● **WHAT THE TASK REQUIRES**: The expected reply is all of the data, returned exactly.

(Recorded data)
* * * * * * *
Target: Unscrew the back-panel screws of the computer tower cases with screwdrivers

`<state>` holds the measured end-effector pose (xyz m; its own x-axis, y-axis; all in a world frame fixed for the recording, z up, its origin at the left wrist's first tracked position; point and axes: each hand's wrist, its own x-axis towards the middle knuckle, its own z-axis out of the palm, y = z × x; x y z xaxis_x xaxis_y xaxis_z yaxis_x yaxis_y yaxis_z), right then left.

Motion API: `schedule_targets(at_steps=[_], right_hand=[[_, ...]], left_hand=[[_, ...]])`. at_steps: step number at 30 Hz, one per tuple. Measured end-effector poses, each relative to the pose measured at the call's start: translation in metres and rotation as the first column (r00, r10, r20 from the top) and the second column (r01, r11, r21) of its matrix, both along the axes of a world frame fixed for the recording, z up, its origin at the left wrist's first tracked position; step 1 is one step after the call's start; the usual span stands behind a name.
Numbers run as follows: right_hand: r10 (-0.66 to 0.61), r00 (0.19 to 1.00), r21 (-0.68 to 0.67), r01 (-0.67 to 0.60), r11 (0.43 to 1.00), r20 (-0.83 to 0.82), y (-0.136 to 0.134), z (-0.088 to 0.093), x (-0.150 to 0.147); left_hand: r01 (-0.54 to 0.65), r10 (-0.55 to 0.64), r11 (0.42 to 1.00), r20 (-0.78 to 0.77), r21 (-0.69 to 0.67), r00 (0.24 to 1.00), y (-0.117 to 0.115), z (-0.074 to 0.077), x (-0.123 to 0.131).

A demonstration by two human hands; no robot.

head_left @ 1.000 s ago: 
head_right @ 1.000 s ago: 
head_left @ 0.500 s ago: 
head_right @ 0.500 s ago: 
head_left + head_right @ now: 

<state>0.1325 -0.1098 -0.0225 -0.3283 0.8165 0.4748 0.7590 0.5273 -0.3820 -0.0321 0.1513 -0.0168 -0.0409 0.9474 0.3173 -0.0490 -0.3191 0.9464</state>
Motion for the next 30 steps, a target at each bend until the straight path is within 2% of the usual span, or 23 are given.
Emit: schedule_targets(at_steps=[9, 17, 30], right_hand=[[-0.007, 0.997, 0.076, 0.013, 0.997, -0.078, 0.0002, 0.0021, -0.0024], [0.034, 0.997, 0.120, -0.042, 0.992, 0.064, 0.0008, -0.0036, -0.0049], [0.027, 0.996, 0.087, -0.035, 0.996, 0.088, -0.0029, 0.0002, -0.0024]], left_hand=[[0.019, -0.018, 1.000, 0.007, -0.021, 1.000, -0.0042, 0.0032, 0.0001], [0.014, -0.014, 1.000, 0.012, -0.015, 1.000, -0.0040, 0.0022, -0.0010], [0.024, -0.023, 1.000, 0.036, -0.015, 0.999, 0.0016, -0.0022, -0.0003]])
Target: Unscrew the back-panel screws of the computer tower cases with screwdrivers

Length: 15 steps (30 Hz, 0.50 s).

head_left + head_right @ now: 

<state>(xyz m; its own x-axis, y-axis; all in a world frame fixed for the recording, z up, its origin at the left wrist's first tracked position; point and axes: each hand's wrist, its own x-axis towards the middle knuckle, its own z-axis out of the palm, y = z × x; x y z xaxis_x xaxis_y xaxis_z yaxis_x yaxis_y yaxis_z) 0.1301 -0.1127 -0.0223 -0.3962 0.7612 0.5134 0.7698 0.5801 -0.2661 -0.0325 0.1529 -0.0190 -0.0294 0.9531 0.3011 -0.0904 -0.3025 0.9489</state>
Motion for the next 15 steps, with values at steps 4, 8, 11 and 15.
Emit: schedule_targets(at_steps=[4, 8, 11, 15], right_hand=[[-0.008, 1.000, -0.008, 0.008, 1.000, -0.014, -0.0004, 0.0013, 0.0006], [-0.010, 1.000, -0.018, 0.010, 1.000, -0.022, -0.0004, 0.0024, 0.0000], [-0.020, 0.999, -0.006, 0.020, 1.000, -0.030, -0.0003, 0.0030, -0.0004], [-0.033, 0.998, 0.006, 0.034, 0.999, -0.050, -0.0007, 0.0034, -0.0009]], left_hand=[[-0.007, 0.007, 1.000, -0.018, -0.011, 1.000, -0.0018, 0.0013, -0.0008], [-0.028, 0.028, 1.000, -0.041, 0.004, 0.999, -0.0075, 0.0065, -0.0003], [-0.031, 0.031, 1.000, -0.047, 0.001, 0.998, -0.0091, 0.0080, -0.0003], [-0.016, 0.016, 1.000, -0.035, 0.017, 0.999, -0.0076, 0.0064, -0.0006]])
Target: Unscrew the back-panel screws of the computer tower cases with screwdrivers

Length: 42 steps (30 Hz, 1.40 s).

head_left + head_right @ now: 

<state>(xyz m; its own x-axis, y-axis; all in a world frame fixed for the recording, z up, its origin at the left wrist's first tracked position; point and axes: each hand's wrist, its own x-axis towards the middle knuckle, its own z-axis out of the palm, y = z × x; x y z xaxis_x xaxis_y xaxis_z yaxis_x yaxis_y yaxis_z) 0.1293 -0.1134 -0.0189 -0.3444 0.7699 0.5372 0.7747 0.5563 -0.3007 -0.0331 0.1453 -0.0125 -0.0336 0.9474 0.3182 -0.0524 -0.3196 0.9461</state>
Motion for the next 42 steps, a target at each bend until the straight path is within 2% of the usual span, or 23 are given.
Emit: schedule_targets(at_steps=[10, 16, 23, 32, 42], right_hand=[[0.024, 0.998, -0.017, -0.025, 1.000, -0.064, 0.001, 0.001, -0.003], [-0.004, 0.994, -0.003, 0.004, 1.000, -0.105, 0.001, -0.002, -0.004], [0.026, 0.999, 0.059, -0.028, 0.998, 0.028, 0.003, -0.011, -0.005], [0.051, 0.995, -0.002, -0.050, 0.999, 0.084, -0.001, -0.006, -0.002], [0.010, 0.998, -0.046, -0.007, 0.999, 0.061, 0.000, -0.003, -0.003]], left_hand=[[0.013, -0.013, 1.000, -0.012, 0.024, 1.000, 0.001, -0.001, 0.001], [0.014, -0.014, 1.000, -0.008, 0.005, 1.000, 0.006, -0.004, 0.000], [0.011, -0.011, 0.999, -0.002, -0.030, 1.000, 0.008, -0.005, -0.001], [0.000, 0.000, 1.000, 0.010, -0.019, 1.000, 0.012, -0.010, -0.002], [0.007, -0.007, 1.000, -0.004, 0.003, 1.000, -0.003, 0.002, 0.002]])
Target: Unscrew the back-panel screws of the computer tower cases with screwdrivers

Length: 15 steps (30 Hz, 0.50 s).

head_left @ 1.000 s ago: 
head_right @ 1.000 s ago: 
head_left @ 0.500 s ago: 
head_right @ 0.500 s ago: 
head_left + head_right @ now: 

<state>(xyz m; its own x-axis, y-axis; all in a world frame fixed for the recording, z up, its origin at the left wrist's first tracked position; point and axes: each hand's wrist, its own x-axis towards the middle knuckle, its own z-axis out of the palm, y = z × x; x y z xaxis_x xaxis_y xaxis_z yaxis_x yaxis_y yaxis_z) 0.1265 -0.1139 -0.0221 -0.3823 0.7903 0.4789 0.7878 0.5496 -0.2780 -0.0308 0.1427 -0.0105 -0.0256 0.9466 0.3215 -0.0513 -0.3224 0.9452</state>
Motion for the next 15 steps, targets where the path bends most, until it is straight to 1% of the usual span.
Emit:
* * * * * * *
● **TASK RESULT**:
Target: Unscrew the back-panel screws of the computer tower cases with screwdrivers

`<state>` holds the measured end-effector pose (xyz m; its own x-axis, y-axis; all in a world frame fixed for the recording, z up, its origin at the left wrist's first tracked position; point and axes: each hand's wrist, its own x-axis towards the middle knuckle, its own z-axis out of the palm, y = z × x; x y z xaxis_x xaxis_y xaxis_z yaxis_x yaxis_y yaxis_z), right then left.

Motion API: `schedule_targets(at_steps=[_], right_hand=[[_, ...]], left_hand=[[_, ...]])`. at_steps: step number at 30 Hz, one per tuple. Measured end-effector poses, each relative to the pose measured at the call's start: translation in metres and rotation as the first column (r00, r10, r20 from the top) and the second column (r01, r11, r21) of its matrix, both along the axes of a world frame fixed for the recording, z up, its origin at the left wrist's first tracked position; step 1 is one step after the call's start; the usual span stands behind a name.
Numbers run as follows: right_hand: r10 (-0.66 to 0.61), r00 (0.19 to 1.00), r21 (-0.68 to 0.67), r01 (-0.67 to 0.60), r11 (0.43 to 1.00), r20 (-0.83 to 0.82), y (-0.136 to 0.134), z (-0.088 to 0.093), x (-0.150 to 0.147); left_hand: r01 (-0.54 to 0.65), r10 (-0.55 to 0.64), r11 (0.42 to 1.00), r20 (-0.78 to 0.77), r21 (-0.69 to 0.67), r00 (0.24 to 1.00), y (-0.117 to 0.115), z (-0.074 to 0.077), x (-0.123 to 0.131).

A demonstration by two human hands; no robot.

head_left @ 1.000 s ago: 
head_right @ 1.000 s ago: 
head_left @ 0.500 s ago: 
head_right @ 0.500 s ago: 
head_left + head_right @ now: 

<state>0.1325 -0.1098 -0.0225 -0.3283 0.8165 0.4748 0.7590 0.5273 -0.3820 -0.0321 0.1513 -0.0168 -0.0409 0.9474 0.3173 -0.0490 -0.3191 0.9464</state>
Motion for the next 30 steps, a target at each bend until the straight path is within 2% of the usual span, or 23 are given.
Emit: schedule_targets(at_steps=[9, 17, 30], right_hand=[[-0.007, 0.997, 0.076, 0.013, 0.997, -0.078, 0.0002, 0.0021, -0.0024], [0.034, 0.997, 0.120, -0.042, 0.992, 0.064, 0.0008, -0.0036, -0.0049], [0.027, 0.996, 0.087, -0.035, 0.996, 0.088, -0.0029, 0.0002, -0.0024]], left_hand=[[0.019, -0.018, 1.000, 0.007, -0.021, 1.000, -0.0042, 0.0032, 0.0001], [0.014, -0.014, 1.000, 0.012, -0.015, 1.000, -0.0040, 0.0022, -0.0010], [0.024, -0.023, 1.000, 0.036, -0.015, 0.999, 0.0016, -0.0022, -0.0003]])
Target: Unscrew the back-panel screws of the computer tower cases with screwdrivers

Length: 15 steps (30 Hz, 0.50 s).

head_left + head_right @ now: 

<state>(xyz m; its own x-axis, y-axis; all in a world frame fixed for the recording, z up, its origin at the left wrist's first tracked position; point and axes: each hand's wrist, its own x-axis towards the middle knuckle, its own z-axis out of the palm, y = z × x; x y z xaxis_x xaxis_y xaxis_z yaxis_x yaxis_y yaxis_z) 0.1301 -0.1127 -0.0223 -0.3962 0.7612 0.5134 0.7698 0.5801 -0.2661 -0.0325 0.1529 -0.0190 -0.0294 0.9531 0.3011 -0.0904 -0.3025 0.9489</state>
Motion for the next 15 steps, with values at steps 4, 8, 11 and 15.
Emit: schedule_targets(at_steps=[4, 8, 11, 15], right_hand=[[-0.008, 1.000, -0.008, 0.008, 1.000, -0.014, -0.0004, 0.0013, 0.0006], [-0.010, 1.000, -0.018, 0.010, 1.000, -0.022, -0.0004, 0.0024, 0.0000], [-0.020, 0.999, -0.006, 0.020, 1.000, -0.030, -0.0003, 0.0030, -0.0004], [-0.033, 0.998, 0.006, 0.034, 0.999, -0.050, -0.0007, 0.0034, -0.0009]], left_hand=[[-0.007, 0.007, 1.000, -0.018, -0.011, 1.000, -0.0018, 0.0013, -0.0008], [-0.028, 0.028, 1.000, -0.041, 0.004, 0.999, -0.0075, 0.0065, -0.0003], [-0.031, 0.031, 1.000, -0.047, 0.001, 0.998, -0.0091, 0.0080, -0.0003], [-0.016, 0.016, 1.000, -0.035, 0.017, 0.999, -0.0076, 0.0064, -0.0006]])
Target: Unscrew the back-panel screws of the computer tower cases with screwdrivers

Length: 42 steps (30 Hz, 1.40 s).

head_left + head_right @ now: 

<state>(xyz m; its own x-axis, y-axis; all in a world frame fixed for the recording, z up, its origin at the left wrist's first tracked position; point and axes: each hand's wrist, its own x-axis towards the middle knuckle, its own z-axis out of the palm, y = z × x; x y z xaxis_x xaxis_y xaxis_z yaxis_x yaxis_y yaxis_z) 0.1293 -0.1134 -0.0189 -0.3444 0.7699 0.5372 0.7747 0.5563 -0.3007 -0.0331 0.1453 -0.0125 -0.0336 0.9474 0.3182 -0.0524 -0.3196 0.9461</state>
Motion for the next 42 steps, a target at each bend until the straight path is within 2% of the usual span, or 23 are given.
Emit: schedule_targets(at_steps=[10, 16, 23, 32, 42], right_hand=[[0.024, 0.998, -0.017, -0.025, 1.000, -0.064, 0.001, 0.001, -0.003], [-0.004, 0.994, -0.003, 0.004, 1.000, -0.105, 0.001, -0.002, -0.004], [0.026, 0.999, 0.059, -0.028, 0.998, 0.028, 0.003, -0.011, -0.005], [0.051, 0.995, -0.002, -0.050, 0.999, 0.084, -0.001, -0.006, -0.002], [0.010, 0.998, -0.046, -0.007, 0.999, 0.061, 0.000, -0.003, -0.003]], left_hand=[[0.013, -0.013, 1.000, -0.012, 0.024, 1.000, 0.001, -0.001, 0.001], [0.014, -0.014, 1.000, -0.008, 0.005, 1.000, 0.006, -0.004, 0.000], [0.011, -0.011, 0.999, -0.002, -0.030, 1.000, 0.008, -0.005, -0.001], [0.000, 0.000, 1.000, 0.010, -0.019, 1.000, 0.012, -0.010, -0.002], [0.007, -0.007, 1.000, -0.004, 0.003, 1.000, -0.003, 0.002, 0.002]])
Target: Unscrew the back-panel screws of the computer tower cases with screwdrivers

Length: 15 steps (30 Hz, 0.50 s).

head_left @ 1.000 s ago: 
head_right @ 1.000 s ago: 
head_left @ 0.500 s ago: 
head_right @ 0.500 s ago: 
head_left + head_right @ now: 

<state>(xyz m; its own x-axis, y-axis; all in a world frame fixed for the recording, z up, its origin at the left wrist's first tracked position; point and axes: each hand's wrist, its own x-axis towards the middle knuckle, its own z-axis out of the palm, y = z × x; x y z xaxis_x xaxis_y xaxis_z yaxis_x yaxis_y yaxis_z) 0.1265 -0.1139 -0.0221 -0.3823 0.7903 0.4789 0.7878 0.5496 -0.2780 -0.0308 0.1427 -0.0105 -0.0256 0.9466 0.3215 -0.0513 -0.3224 0.9452</state>
Motion for the next 15 steps, targets where the path bends most, until it is straight to 1% of the usual span.
Emit:

The work is done, and the output is complete.